A sudden breeze through the window, stirring the curtains and drifting over their skin reminded him of how hot it was in the room. Yet, he had no desire to close the doors and turn on the air-conditioner. He looked over at Vincent, who’d recovered his glasses at some point. Vincent scrutinized his face, eyes darting over him like he was a puzzle whose pieces wouldn’t fit together properly. His lips quirked at the corner, the beginning of a smile.
“Your eyes are like the ocean...”
“Hmm?” Eugene jerks in his chair, prodded out of his reverie. He finds Vincent standing over him, straightening his cuffs and collar, getting ready for work.
“I was just thinking the sun shining through your eyes…” he shrugs, pausing, “They look like the ocean.”
Eugene snorts at this flight of fancy and shakes himself. “Have a good day, dear,” he calls mockingly, wheeling himself back to his room. Vincent’s snort is the only answer he gets.
The dig at Vincent’s gaze was a poorly spoken truth. Prettier, he’d said of his own eyes. They were modified that way--the single nucleotide-polymorphisms arranged in his OCA2 gene for just the right combination of aqua and sky. Enhanced, his mother would say, perfected. Before, light-pigmented epitheliums were very steadily achromatizing out of the human population for the evolutionary advantage of brown eyes. Eugene’s mesmeric irises are entirely frivolous and inutile, destructive almost. Already he’s at increased risk of age-related macular degeneration and uveal melanoma all stemming from the superficial conception that blue was—is, he stops himself, more beautiful. He wonders if he would make the same decision—form over function, to use a choice phrase. Maybe he would’ve left that bit up to chance.

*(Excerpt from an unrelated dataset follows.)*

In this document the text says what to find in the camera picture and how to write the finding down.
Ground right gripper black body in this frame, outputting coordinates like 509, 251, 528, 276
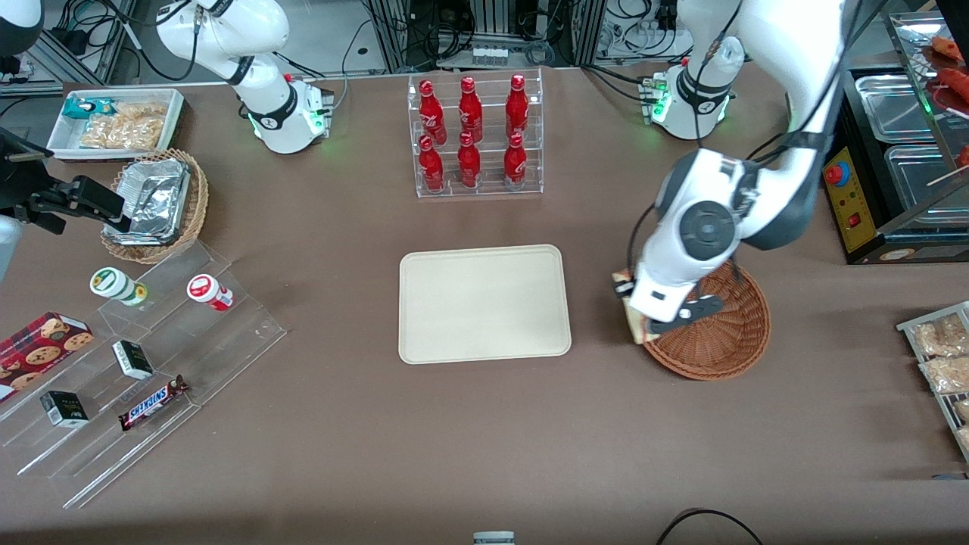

It hits him when he watches Vincent exhale a swirling cloud of smoke into the bell of his wine glass. It’s one of the most sensual things Eugene has ever seen. He’s in love with him. He’s in love with the imperfections that have forced him to be flawless. The way he smokes his cigarette just like Eugene taught him. How he has his dream all wrapped up neat for him and he’s still worried about what he’s leaving behind. He’s in love, for maybe the first time, and it hurts.
Vincent will never be Jerome. He couldn’t. When he mentioned this to Vincent, he heard it as the imprecation it wasn’t ever meant to be.